The history of South Indian music

The origins of Indian music are traced to prehistoric antiquity. One widespread theory holds that there has been a gradual development from simple forms and techniques to more complex ones.

On the other hand, the rich store of melody, rhythm and instrumental technique found among tribal musicians makes it probable that sophisticated music emerged long before theoretical rules (lakshana) were framed for the first time almost two thousand years ago.

Art or concert music in South India is called Karnataka Sangitam ("Karnatic music" in English). Its history gains sharper contours from the Renaissance period which, in South India, had its centre in the Vijayanagar empire (1336-1565). Ramamatya, a 16th century music scholar at Vijayanagar, laid the foundations for the present theoretical framework of South Indian music.

The present system of 72 scales (melas) was developed on the foundations laid by Venkatamakhin in the 17th century. Perfected by later theoreticians, the mela-janya raga system provided composers with virtually unlimited scope for melodic variety.
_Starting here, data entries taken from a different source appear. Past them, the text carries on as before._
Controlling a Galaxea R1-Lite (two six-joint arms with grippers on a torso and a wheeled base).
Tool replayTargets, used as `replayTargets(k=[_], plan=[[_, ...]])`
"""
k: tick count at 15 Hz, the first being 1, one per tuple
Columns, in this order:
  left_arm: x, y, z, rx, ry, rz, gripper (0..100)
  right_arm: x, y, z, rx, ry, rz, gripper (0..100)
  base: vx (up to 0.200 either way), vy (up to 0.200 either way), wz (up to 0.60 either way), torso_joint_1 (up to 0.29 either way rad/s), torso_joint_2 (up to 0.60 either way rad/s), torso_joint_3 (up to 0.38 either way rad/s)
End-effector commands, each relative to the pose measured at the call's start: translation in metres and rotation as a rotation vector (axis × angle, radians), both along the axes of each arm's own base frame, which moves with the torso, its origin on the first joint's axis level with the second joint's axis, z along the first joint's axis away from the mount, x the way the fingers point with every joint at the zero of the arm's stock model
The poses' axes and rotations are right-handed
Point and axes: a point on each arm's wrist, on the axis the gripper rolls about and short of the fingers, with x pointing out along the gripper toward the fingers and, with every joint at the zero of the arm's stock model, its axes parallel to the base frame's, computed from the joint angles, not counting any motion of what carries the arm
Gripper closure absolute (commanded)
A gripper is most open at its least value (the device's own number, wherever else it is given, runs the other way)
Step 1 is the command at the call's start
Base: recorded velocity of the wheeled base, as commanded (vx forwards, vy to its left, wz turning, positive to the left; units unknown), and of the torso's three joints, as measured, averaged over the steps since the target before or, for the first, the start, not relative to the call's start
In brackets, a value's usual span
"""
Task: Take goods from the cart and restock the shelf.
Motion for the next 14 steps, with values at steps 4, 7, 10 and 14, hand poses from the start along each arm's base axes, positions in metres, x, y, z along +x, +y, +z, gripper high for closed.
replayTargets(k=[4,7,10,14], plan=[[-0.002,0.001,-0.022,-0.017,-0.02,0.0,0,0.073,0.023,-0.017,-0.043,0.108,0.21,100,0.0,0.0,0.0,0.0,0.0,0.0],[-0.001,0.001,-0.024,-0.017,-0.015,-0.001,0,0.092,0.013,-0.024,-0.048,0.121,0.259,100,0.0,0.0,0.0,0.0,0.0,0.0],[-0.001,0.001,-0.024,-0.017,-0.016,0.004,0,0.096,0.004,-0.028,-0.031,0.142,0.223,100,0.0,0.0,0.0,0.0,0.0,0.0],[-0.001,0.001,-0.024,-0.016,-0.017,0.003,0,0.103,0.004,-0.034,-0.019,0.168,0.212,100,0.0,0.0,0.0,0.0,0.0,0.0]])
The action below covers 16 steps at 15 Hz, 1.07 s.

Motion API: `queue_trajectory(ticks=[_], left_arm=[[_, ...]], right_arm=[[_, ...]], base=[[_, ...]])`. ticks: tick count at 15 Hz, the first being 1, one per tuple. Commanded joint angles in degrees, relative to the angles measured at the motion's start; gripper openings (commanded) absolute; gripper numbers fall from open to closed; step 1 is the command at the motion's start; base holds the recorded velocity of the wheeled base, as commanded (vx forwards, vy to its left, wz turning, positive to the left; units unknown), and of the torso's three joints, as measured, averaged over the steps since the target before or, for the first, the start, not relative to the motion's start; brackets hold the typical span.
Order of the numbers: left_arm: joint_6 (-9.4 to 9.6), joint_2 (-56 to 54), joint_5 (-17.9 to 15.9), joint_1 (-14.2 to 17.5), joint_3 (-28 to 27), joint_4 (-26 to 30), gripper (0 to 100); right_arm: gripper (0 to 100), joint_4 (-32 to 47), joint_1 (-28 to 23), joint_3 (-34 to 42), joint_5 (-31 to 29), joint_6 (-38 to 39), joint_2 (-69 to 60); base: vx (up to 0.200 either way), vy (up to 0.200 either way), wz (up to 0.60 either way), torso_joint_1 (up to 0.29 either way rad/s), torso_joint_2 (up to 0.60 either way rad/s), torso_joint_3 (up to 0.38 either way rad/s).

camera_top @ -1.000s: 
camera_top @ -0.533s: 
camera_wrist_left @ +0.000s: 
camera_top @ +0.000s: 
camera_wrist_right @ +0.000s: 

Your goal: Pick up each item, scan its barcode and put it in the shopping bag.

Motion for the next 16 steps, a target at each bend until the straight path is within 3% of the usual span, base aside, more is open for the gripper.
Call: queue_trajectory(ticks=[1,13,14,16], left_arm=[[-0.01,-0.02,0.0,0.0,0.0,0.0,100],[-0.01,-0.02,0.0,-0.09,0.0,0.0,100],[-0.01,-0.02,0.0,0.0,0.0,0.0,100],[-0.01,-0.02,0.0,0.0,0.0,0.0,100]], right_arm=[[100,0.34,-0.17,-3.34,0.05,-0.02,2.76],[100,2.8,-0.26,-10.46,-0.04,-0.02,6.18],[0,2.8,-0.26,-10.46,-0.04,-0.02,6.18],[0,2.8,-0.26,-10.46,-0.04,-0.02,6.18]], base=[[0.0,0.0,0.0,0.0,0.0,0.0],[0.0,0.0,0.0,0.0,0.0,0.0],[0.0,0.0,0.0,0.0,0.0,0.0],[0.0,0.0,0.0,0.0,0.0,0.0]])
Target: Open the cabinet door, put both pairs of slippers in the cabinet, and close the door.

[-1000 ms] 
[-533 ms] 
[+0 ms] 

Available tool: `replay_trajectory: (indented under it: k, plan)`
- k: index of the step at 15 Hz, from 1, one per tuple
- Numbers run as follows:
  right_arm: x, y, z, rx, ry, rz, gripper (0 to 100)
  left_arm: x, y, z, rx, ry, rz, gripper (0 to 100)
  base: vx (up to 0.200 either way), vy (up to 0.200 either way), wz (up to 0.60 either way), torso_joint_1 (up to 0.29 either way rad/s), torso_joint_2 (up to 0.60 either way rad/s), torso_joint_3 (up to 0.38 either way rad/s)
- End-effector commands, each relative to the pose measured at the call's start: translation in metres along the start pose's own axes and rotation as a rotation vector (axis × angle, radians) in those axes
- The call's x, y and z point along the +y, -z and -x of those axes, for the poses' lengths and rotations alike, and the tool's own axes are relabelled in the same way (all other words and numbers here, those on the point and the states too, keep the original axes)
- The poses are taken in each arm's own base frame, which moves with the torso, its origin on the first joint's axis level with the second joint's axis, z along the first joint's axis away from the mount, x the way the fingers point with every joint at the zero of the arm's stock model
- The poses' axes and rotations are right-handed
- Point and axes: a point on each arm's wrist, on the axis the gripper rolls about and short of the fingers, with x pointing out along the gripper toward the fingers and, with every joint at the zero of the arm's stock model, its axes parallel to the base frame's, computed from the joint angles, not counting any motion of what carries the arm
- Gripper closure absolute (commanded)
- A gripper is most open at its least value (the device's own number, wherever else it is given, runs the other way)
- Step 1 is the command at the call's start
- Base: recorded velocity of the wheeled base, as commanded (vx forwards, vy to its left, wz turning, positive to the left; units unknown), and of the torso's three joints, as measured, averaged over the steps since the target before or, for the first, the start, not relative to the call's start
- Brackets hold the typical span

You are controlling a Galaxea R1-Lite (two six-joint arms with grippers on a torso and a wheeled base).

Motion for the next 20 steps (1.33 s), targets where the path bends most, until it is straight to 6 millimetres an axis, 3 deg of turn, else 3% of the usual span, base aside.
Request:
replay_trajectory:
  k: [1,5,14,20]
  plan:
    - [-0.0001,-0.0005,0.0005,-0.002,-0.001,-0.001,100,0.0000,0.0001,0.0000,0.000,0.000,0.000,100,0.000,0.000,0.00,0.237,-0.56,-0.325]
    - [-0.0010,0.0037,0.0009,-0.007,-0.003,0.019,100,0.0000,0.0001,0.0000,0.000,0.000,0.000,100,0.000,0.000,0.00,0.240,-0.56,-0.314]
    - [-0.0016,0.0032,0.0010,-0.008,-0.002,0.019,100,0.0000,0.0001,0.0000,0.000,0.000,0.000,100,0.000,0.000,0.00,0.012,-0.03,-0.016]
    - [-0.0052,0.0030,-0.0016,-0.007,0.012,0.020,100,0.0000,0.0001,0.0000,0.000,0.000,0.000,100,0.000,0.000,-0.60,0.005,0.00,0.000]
The system of ten scales (that) presently followed by most North Indian (Hindustani) musicians is also based on the mela or melakarta system. However, because of its accuracy, internal consistency and differentiation, some leading Hindustani musicians have begun to adopt the southern system of 72 melas in preference to the system of thats which V.N. Bhatkhande had developed and introduced earlier in this century. These highly educated performers pursue a music that, although rooted in tradition, has greater scope for their imagination and virtuosity.

Music Education
Purandara Dasa (1484-1564), a celebrated poet, mystic and composer of Vijayanagar, taught Karnatic music in a systematic manner. His method of teaching (abhyasa ganam) consists of a graded course comprising some primary lessons (alamkara) and small didactic and devotional songs (gita). The teaching method created by Purandara Dasa is still followed today and provides the common denominator for all Karnatic musicians.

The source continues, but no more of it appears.